Python package that converts digital chessboard image into Forsyth-Edwards notation (FEN) notation
board_to_fen is available on PyPI:
pip3 install board_to_fen
from board_to_fen.predict import get_fen_from_image_path
print(get_fen_from_image_path(PATH_TO_CHESSBOARD_IMAGE))
or, if you want you can load image object by yourself:
from PIL import Image
from board_to_fen.predict import get_fen_from_image
img = Image.open(PATH_TO_CHESSBOARD_IMAGE)
print(get_fen_from_image(img))
Note: The package uses tensorflow+keras API. They are pretty heavy.

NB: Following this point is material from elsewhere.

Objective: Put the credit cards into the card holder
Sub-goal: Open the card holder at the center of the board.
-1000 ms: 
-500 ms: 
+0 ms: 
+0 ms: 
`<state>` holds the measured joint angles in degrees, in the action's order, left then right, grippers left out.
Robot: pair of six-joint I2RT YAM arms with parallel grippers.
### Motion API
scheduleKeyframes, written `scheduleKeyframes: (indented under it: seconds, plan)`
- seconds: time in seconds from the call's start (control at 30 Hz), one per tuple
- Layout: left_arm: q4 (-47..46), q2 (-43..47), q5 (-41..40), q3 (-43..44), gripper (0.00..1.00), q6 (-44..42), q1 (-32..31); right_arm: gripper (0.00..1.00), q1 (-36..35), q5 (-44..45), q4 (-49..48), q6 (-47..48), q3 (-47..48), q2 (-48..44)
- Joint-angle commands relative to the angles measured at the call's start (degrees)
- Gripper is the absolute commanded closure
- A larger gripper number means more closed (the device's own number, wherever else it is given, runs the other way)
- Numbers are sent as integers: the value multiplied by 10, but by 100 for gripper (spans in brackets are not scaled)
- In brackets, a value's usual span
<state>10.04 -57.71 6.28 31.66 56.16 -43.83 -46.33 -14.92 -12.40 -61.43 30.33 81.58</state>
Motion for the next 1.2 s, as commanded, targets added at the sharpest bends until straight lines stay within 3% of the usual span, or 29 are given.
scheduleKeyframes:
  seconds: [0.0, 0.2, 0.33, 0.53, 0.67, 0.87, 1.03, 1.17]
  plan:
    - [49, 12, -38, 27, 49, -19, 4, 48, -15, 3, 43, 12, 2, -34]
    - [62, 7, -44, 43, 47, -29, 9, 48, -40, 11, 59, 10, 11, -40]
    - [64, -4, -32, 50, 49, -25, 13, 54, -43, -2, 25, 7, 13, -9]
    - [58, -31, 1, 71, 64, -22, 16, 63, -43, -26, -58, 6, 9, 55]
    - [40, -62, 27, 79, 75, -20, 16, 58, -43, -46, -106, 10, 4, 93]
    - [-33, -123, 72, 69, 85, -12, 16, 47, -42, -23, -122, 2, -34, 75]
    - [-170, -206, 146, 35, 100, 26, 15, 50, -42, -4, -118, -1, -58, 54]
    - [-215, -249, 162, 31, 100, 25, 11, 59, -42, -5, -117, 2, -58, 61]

get_fen_from_image_path takes has 3 arguments:
- image_path [required]
- end_of_row '/' by default
- black_view False by default -> set True if chessboard is provided from black player perspective
Available at: https://board2fen.bieda.it
For training You would probably want to download the source code by cloning the repository:
$ git clone https://github.com/mcdominik/board_to_fen.git
Download training data from:
I will supply url for data in the future
In the main repository dir, run
$ python3 ./board_to_fen/train_model.py
-
january 2023
- versions 0.0.17-25
- added simple board validation
- bug fixes
-
february 2023 version 0.1.0-0.1.1
- migratation from cv2 to PIL
- new function for direct image object load
- add simple tests
- bug fixes
- Image has to be provided in neutral angle (white or black player's perspective).
- Image has to be square (~3% tolerance depending on image resolution).
- Image can't contain paddings, board borders etc. other than 64 squares (with pieces) itself.